Metabolic changes in patients with prostate cancer during androgen deprivation therapy.
Mitsuzuka, K, Arai, Y
International journal of urology : official journal of the Japanese Urological Association. 2018;(1):45-53
Abstract
Androgen deprivation therapy continues to be widely used for the treatment of prostate cancer despite the appearance of new-generation androgen-receptor targeting drugs after 2000. Androgen deprivation therapy can alleviate symptoms in patients with metastatic prostate cancer and might have a survival benefit in some patients, but it causes undesirable changes in lipid, glucose, muscle or bone metabolism. These metabolic changes could lead to new onset or worsening of diseases, such as obesity, metabolic syndrome, diabetes mellitus, cardiovascular disease, sarcopenia or fracture. Several studies examining the influence of androgen deprivation therapy in Japanese patients with prostate cancer also showed that metabolic changes, such as weight gain, dyslipidemia or fat accumulation, can occur as in patients in Western countries. Efforts to decrease these unfavorable changes and events are important. First, overuse of androgen deprivation therapy for localized or elderly prostate cancer patients should be reconsidered.
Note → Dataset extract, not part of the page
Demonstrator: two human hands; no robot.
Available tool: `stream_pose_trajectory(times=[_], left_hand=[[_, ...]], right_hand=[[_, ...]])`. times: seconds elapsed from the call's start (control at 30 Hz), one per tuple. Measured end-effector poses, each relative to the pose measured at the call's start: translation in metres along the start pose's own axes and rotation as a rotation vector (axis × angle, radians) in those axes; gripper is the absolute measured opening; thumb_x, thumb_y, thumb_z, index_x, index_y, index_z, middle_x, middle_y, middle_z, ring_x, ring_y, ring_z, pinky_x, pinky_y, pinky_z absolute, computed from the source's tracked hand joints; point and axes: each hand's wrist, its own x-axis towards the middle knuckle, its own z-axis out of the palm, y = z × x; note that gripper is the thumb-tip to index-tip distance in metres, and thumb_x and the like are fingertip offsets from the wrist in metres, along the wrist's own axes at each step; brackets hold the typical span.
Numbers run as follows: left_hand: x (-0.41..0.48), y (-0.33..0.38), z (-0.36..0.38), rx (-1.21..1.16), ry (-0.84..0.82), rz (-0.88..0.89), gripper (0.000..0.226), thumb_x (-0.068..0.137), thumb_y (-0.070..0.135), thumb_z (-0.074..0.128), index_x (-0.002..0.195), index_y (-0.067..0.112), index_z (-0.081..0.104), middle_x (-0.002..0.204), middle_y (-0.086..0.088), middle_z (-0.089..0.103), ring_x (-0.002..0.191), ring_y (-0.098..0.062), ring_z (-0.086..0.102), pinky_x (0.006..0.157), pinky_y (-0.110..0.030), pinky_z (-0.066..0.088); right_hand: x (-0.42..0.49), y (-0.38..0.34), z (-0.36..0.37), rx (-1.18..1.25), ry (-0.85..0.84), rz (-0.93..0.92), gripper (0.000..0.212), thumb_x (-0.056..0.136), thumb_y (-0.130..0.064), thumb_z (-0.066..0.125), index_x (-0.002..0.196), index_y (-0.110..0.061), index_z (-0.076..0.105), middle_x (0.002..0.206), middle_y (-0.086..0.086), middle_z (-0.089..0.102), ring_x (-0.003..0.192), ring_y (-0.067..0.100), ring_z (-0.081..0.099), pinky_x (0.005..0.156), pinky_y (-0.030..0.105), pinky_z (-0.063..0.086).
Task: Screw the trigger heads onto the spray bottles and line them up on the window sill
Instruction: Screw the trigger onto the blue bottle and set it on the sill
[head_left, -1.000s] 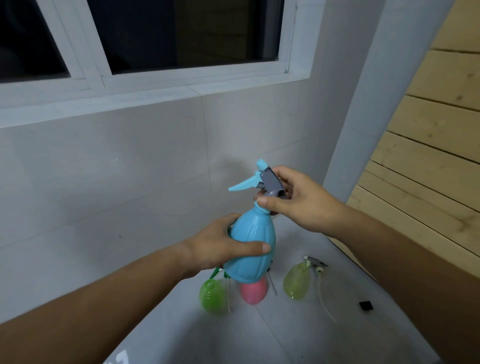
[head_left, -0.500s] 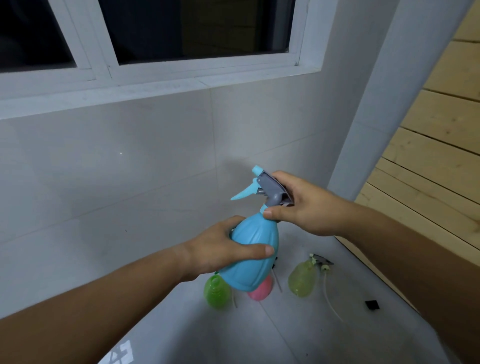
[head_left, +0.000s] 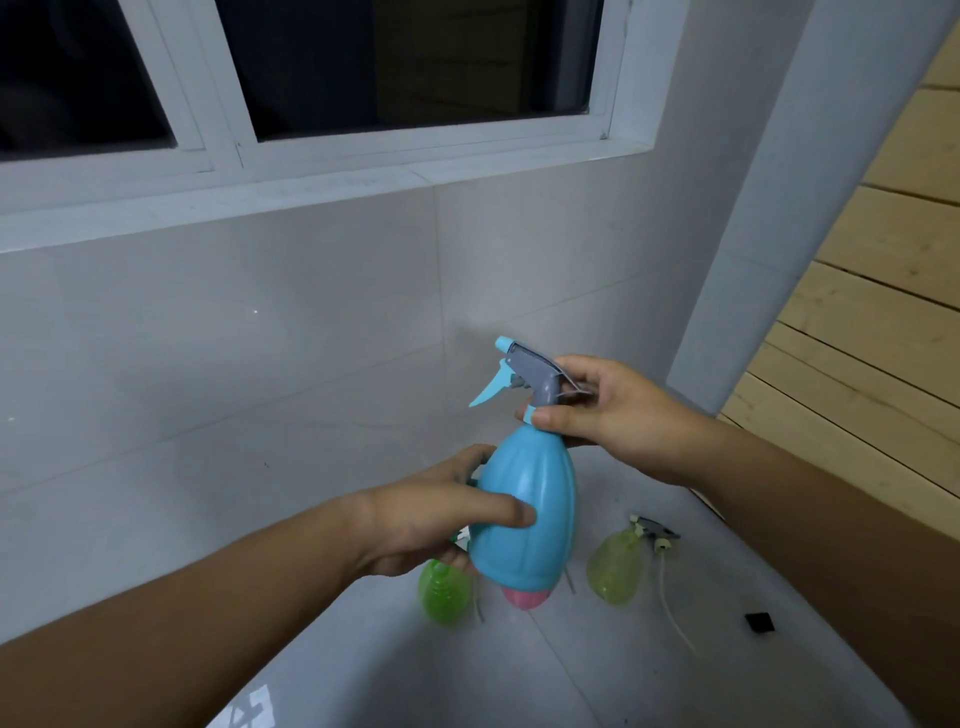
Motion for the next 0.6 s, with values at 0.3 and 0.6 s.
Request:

Second, intermittent androgen deprivation therapy might be beneficial for selected patients who suffer from impaired quality of life as a result of continuous androgen deprivation therapy. Third, education and instruction, such as diet or exercise, to decrease metabolic changes before initiating androgen deprivation therapy is important, because metabolic changes are likely to occur in the early androgen deprivation therapy period. Fourth, routine monitoring of weight, laboratory data or bone mineral density during androgen deprivation therapy are required to avoid unfavorable events.